In partial hospital programs, the most common performance measure, reported by 83 percent, was having a policy to document medication use in the patient's chart. That performance measure was used by 95 percent of inpatient units, 85 percent of residential treatment programs, and 65 percent of outpatient programs. In outpatient programs, the most common performance measure was tracking completed suicide, reported by 70 percent, compared with 88 percent of the inpatient programs, 82 percent of the residential treatment programs, and 81 percent of the partial hospital programs.

For more information about the report, contact the National Association of Psychiatric Health Systems, 1317 F Street, N.W., Suite 301, Washington, D.C. 20004; phone, 202-393-6700; e-mail, [email protected].

NEWS BRIEFS

Violations of confidentiality: The National Mental Health Association (NMHA) has issued a report focusing on managed care practices that threaten the privacy of mental health consumers. Among the worst practices identified in the report are requiring access to the full medical report and psychotherapy session notes, failing to provide up-front information about confidentiality protocols, and failing to include a statement in release forms about the consumer's right to withdraw consent. The report, Best (& Worst) Practices in Private-Sector Managed Mental Healthcare Part II: Confidentiality, is available for $5 by calling 800-969-NMHA or visiting its Web site at www.nmha.org.

Applications sought for APA research awards: The American Psychiatric Association is seeking applications for research awards for beginning investigators and senior researchers to be presented during the APA annual meeting May 14-18, 2000, in Chicago. Among the awards are the APA/Kempf Fund Award for Research Development in Psychobiological Psychiatry, the APA/Smith Kline Beecham Young Faculty Awards for Research Development in Biological Psychiatry, the APA/Wyeth-Ayerst Psychiatric Research Fellowship, and the APA Early Career and Senior Scholar Health Services Research Awards. For deadlines and application information, contact the Office of Research, APA, 1400 K Street, N.W., Washington, D.C. 20005; phone, 202-682-6225; fax 202-789-1874.

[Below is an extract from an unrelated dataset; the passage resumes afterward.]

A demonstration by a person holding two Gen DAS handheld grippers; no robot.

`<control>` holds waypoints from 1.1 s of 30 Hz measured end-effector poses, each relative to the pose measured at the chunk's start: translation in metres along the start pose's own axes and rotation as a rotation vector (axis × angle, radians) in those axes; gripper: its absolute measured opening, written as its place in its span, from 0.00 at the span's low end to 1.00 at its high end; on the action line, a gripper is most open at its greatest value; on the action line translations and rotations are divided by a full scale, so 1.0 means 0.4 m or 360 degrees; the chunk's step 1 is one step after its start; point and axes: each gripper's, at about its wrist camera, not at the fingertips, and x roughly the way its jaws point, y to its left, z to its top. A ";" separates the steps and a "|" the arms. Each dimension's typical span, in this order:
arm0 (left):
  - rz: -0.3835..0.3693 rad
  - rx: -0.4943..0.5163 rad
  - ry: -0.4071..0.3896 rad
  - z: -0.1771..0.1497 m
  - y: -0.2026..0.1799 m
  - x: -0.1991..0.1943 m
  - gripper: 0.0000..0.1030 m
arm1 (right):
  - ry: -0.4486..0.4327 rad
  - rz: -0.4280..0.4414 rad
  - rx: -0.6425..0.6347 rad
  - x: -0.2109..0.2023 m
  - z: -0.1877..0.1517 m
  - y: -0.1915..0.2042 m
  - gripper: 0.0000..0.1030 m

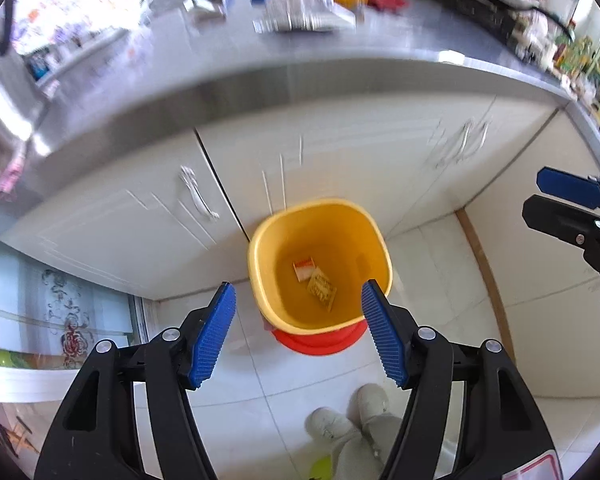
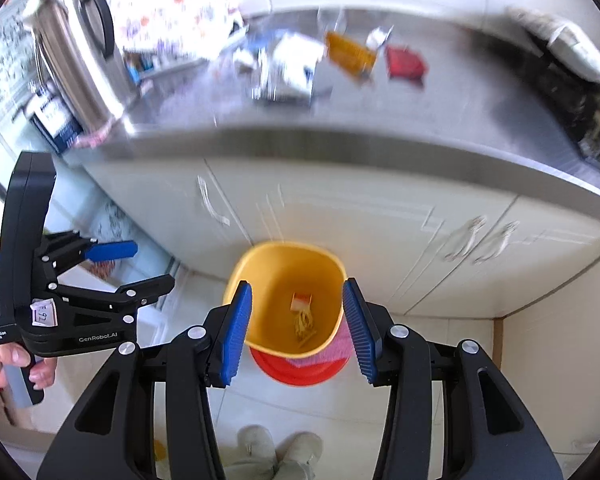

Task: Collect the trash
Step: 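Raise both open tools back up toward the counter, then grasp the crumpled silver food bag with the left tool while the right grasps the red wrapper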

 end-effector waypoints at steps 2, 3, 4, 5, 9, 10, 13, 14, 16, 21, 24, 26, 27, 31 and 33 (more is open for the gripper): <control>-0.0002 -0.0026 -0.0047 0.006 0.003 -0.043 0.64 | -0.0060 -0.0013 0.0030 -0.047 0.014 -0.001 0.47; -0.0002 -0.0037 -0.0064 0.009 -0.002 -0.052 0.64 | -0.0078 -0.0019 0.0039 -0.060 0.017 0.002 0.47; -0.0008 -0.0049 -0.0078 0.017 -0.003 -0.073 0.64 | -0.0100 -0.0028 0.0052 -0.077 0.022 0.000 0.47; -0.0013 -0.0056 -0.0091 0.023 -0.002 -0.086 0.64 | -0.0116 -0.0032 0.0061 -0.091 0.027 -0.001 0.47; -0.0012 -0.0048 -0.0139 0.043 0.000 -0.134 0.64 | -0.0166 -0.0056 0.0072 -0.129 0.047 0.005 0.47; -0.0008 -0.0044 -0.0149 0.049 -0.001 -0.142 0.64 | -0.0174 -0.0060 0.0071 -0.131 0.052 0.008 0.47; -0.0003 -0.0025 -0.0170 0.076 -0.004 -0.160 0.66 | -0.0205 -0.0064 0.0070 -0.141 0.066 0.000 0.47; 0.0001 -0.0019 -0.0175 0.084 -0.005 -0.160 0.66 | -0.0213 -0.0068 0.0067 -0.139 0.073 -0.005 0.47; 0.0010 -0.0007 -0.0186 0.106 -0.007 -0.158 0.67 | -0.0223 -0.0065 0.0072 -0.133 0.089 -0.017 0.47; 0.0030 -0.0001 -0.0201 0.178 -0.014 -0.134 0.67 | -0.0242 -0.0057 0.0104 -0.092 0.154 -0.073 0.47; 0.0026 -0.0014 -0.0193 0.246 -0.012 -0.102 0.67 | -0.0250 -0.0057 0.0121 -0.055 0.214 -0.117 0.47; 0.0026 -0.0019 -0.0194 0.289 -0.011 -0.080 0.67 | -0.0259 -0.0051 0.0124 -0.026 0.261 -0.153 0.47; 0.0030 -0.0024 -0.0190 0.311 -0.009 -0.068 0.67 | -0.0260 -0.0052 0.0119 -0.016 0.276 -0.163 0.47; 0.0033 -0.0071 -0.0173 0.396 -0.008 -0.020 0.68 | -0.0225 -0.0038 0.0084 0.053 0.357 -0.222 0.47; 0.0040 -0.0091 -0.0165 0.429 -0.008 0.001 0.68 | -0.0212 -0.0030 0.0082 0.078 0.388 -0.245 0.47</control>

Funds for drug abuse prevention: Washington, D.C., has joined 21 states in participating in a new incentive grant program designed to implement community-based programs that work to reduce alcohol, tobacco, and illicit drug use by youth. Titled State Incentive Grants for Community-Based Action, the new grants are awarded by the Center for Substance Abuse Prevention of the Substance Abuse and Mental Health Services Administration to help states retool their substance abuse prevention activities to measurably reduce youth drug use. The D.C. grant will total $6 million over three years. The program provides a $100,000 grant to a community-based organization in each of the district's eight wards and 12 additional $75,000 grants to community-based organizations throughout the district.